◆ ABOUT THIS TASK:
Below are entries; output exactly the lines from the one with "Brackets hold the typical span" to the one with "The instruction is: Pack", both included, and nothing else.

Stored records
• • • • •

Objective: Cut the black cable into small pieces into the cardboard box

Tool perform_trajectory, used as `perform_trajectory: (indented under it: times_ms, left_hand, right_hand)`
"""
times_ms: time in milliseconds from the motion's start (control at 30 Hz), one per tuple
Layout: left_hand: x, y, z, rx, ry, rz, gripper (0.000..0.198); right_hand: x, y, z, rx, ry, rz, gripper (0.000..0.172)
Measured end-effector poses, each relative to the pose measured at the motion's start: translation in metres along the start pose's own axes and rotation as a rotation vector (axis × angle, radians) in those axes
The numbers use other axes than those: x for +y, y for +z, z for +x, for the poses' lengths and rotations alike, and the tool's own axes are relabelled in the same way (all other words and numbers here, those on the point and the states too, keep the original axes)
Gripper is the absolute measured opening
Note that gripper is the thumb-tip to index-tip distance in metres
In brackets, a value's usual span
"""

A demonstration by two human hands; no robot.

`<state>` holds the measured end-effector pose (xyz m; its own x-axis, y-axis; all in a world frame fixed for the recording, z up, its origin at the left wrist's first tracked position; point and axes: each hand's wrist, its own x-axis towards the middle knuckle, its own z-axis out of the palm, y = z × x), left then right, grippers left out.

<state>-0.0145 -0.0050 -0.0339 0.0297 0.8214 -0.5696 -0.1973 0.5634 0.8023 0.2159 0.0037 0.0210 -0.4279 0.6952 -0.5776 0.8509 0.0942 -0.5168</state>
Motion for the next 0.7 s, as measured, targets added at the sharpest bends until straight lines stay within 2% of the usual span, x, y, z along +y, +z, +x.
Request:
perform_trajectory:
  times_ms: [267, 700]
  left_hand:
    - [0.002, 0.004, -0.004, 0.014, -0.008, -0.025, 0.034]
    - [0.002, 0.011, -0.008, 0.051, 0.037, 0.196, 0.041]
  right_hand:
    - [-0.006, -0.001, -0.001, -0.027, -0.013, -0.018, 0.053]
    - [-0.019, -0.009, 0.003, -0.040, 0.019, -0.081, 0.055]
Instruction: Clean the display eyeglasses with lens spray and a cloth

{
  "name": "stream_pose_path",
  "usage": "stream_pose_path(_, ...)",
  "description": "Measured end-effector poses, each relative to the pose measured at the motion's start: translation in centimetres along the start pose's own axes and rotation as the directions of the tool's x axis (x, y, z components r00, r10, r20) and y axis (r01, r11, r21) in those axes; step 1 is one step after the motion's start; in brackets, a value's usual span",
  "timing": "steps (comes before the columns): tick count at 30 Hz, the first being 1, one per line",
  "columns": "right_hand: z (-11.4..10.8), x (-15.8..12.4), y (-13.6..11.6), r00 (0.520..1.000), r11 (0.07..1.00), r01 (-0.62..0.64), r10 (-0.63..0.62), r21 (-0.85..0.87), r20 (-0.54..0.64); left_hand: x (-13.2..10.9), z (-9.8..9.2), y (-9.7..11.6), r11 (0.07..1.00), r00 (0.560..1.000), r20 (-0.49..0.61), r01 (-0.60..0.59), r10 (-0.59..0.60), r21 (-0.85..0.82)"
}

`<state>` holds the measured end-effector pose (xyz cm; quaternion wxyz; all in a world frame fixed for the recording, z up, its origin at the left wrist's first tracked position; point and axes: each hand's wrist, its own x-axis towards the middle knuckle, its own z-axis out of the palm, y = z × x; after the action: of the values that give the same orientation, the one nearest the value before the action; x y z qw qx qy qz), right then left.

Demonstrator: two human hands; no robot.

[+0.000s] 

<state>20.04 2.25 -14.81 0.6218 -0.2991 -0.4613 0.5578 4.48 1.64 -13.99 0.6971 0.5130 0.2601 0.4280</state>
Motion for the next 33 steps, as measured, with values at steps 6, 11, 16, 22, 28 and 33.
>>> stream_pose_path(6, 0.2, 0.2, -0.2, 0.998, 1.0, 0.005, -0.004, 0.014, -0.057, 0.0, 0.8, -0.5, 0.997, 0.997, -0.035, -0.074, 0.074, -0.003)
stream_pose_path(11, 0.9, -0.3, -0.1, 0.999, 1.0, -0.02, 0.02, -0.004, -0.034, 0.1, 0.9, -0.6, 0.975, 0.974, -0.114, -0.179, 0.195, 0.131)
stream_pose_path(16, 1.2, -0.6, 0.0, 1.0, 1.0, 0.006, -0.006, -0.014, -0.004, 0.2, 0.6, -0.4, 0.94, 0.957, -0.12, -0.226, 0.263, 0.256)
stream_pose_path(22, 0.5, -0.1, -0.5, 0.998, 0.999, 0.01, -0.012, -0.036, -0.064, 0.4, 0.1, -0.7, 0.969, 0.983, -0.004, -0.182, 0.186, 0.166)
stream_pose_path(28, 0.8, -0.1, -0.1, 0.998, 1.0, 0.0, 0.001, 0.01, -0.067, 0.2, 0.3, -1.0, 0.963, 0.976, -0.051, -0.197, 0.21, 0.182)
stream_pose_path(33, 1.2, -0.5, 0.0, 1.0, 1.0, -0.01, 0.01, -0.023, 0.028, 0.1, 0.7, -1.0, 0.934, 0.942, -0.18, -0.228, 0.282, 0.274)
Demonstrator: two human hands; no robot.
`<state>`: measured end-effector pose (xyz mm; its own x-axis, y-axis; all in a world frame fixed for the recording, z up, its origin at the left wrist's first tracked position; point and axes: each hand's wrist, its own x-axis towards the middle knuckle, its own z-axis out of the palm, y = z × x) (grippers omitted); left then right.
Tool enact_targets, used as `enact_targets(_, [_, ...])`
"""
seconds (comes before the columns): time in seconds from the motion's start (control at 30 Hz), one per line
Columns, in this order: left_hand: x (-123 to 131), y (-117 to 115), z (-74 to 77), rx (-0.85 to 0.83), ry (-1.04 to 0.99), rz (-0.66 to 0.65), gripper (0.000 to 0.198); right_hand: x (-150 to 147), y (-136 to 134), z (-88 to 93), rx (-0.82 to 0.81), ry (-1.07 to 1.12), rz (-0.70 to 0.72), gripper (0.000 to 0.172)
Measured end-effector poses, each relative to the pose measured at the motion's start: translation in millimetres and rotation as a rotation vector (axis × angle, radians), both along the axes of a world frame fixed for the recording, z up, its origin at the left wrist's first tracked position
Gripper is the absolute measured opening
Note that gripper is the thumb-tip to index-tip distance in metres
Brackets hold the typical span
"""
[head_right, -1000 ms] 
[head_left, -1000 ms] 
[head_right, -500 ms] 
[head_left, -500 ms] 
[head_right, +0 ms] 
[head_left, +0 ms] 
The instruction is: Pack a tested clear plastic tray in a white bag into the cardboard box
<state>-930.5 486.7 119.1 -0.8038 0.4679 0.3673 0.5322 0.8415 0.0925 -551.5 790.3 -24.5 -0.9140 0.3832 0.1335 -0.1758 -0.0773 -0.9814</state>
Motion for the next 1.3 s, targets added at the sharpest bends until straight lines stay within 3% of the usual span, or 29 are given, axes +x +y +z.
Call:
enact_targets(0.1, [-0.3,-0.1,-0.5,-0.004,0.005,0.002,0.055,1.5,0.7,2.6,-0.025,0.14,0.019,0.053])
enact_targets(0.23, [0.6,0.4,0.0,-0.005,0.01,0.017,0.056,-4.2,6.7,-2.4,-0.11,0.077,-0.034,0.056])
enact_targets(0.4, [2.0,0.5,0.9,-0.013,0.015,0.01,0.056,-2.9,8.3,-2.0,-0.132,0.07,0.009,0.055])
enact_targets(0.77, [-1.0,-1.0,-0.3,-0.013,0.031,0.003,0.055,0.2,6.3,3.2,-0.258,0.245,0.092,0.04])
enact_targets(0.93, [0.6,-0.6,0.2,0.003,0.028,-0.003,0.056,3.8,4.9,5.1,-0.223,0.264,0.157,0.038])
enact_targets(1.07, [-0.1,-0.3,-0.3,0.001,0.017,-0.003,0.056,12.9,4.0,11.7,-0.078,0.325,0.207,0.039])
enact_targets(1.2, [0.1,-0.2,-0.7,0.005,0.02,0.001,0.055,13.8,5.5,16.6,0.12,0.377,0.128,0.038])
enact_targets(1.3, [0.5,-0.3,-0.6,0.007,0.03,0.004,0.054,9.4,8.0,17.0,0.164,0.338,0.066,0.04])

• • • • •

◆ ANSWER BOX:
Brackets hold the typical span
"""
[head_right, -1000 ms] 
[head_left, -1000 ms] 
[head_right, -500 ms] 
[head_left, -500 ms] 
[head_right, +0 ms] 
[head_left, +0 ms] 
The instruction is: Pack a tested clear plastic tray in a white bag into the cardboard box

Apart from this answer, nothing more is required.